Atmospheric Research

Volume 93, Issue 4, August 2009, Pages 715-722
Atmospheric Research

Polycyclic aromatic hydrocarbons, polychlorinated biphenyls and organochlorine pesticides in urban air of Konya, Turkey

https://doi.org/10.1016/j.atmosres.2009.02.012Get rights and content

Abstract

Polycyclic aromatic hydrocarbons (PAHs), polychlorinated biphenyls (PCBs) and organochlorine pesticides (OCPs) were determined in urban air samples of Konya, Turkey between August 2006 and May 2007. The concentrations of pollutants in both the gas and particulate phase were separately analysed. The average total (gas + particulate) concentrations of PAHs, PCBs and OCPs were determined as 206 ng m 3, 0.106 ng m 3, 4.78 ng m 3 respectively. All of the investigated target compounds were dominantly found in the gas phase except OCPs. Higher air concentrations of PAHs were found at winter season while the highest concentrations of PCBs were determined in September. The highest OCPs were detected in October and in March. In urban air of Konya, PCB 28 and PCB 52 congeners represent 46% and 35% of total PCBs while Phenanthrene, Fluoranthene, Pyrene accounted for 29%, 13%, 10% of total PAHs. HCH compounds (α + β + γ + δ-HCH), total DDTs (p,p′-DDE, p,p′-DDD, p,p′-DDT), Endosulfan compounds (Endosulfan I, Endosulfan II, Endosulfan sulfate) were dominantly determined as 30%, 21%, 20% of total OCPs respectively. Considering the relation between these compounds with temperature, there was no significant correlation observed. Despite banned/restricted use in Turkey, some OCPs were determined in urban air. These results demonstrated that they are either illegally being used in the course of agricultural activity and gardens in Konya or they are residues of past use in environment. According to these results, it can be suggested that Konya is an actively contributing region to persistent organic pollutants in Turkey.

Introduction

Persistent organic pollutants (POPs) such as PCBs, pesticides, PAHs are toxic, carcinogenic and mutagenic organic compounds. POPs can be transported over long distances from their sources by means of atmospheric activity, they bio-accumulate in the food chain and can reach high concentrations in living organisms. Even, these pollutants can be determined in remote locations including polar regions where they have never been used or produced. Owing to their toxicity, they can pose a threat to humans and the environment. The control and reduction of emissions of POPs must be provided for protection of human health and the environment from their adverse effects. These compounds are mainly anthropogenic in origin and released in great quantities to environment (Breivik et al., 1999).

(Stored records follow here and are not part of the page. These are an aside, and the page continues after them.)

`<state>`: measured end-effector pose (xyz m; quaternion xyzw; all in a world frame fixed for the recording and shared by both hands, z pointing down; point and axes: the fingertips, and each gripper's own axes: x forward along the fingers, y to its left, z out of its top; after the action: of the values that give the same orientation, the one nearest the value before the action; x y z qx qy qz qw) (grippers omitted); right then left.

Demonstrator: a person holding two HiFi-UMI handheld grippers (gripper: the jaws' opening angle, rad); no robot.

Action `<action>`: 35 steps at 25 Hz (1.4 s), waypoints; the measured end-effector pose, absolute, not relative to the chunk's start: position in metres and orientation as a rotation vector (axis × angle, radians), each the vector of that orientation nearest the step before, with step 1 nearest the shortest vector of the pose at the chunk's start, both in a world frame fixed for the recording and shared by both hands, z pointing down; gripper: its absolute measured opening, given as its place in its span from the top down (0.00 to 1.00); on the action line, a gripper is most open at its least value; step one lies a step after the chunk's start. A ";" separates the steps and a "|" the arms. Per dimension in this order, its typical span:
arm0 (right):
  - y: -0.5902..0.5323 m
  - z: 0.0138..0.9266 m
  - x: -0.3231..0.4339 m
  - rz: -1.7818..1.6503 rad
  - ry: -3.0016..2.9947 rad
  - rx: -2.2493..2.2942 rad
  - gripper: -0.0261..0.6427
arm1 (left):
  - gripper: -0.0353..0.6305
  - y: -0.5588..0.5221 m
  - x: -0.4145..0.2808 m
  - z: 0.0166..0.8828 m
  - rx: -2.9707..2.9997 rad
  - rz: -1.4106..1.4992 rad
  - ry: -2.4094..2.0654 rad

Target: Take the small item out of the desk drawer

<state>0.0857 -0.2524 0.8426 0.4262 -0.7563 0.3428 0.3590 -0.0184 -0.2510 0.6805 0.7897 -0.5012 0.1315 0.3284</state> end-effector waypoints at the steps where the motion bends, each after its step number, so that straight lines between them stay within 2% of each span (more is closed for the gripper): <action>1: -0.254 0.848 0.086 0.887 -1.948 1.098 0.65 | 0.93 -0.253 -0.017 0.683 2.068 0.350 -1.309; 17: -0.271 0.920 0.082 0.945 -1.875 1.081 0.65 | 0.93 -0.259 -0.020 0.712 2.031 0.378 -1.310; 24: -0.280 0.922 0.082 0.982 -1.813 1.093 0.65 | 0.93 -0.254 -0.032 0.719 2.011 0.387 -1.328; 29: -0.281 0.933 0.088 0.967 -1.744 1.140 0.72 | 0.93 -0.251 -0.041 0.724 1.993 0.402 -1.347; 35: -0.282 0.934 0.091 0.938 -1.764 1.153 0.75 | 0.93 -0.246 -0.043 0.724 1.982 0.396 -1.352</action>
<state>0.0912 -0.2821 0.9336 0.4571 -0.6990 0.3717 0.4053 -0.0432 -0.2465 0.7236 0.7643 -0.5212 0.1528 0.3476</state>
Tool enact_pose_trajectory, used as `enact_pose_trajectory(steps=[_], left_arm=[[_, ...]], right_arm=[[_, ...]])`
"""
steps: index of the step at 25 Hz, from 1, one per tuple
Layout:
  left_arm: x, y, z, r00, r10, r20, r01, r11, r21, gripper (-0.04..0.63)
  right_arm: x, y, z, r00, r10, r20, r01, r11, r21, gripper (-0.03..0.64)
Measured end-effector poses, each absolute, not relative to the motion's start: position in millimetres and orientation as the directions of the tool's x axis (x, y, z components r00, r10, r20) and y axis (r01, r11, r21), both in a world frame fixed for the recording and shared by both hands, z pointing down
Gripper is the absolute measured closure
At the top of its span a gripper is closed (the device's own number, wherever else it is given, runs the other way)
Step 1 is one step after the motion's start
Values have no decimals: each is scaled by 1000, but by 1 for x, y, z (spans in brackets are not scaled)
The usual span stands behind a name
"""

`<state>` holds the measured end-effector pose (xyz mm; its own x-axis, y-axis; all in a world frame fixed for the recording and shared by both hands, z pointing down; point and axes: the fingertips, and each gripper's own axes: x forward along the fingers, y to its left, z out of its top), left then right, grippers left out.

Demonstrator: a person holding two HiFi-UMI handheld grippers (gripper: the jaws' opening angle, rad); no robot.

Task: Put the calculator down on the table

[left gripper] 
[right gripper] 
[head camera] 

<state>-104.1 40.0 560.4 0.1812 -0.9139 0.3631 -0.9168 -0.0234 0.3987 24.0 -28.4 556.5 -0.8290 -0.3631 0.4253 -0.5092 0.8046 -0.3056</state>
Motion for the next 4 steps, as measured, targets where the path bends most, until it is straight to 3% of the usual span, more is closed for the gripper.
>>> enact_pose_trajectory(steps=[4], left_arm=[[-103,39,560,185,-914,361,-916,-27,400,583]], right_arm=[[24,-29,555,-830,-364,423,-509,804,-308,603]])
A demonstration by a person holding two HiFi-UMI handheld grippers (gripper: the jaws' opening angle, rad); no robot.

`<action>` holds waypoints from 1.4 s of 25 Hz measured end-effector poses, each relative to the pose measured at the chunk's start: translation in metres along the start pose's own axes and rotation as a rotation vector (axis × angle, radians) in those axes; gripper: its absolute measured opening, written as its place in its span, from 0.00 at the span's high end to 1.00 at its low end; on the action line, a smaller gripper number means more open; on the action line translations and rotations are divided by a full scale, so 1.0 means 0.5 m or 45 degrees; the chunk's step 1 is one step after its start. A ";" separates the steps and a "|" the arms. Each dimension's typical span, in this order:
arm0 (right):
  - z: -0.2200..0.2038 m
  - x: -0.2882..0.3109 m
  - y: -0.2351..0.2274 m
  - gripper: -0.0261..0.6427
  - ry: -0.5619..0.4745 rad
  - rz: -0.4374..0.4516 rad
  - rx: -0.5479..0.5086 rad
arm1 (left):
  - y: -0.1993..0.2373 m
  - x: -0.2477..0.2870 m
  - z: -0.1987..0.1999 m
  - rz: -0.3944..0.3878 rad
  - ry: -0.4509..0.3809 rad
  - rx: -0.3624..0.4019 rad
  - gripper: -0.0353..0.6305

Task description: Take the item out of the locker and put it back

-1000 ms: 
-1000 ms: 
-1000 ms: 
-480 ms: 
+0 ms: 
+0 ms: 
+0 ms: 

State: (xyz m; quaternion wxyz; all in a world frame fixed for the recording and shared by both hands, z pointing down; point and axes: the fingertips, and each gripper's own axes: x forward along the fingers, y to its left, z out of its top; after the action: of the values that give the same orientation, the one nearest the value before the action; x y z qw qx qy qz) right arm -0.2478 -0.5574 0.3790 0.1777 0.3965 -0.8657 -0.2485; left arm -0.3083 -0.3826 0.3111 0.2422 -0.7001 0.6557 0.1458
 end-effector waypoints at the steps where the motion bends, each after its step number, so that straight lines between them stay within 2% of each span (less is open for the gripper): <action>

Anthropogenic emission sources for PAHs in the atmosphere include emissions from motor vehicles, waste incineration plants, domestic heating, oil refining, other industrial processes and forest fires. Due to carcinogenic, toxic and mutagenic properties of some of these compounds, the fate of PAHs in urban and industrialized areas is of great environmental concern (Cincinelli et al., 2007). PCBs may enter the atmosphere from transformers and capacitors, incinerators, paints, plastics, landfills, sludge drying beds. Even though PCBs production and use were banned since 1979, they become ubiquitous pollutants in all environmental compartments in many locations around the world (Brunciak et al., 2001). The extensive use of pesticides to improve agricultural productivity played an important role in the last century. Although most of OCPs have been banned in many countries because of mutagenic and carcinogenic effects, they and their metabolites are still present in the environment, owing to their persistence and lipophilic properties (Aboul-Kassim and Simoneit, 2001). The pesticides can enter the atmosphere due to the current use, or emission/reemission from the various environmental compartments in which they are already present as residues resulting from historical use (Scholtz and Bidleman, 2006).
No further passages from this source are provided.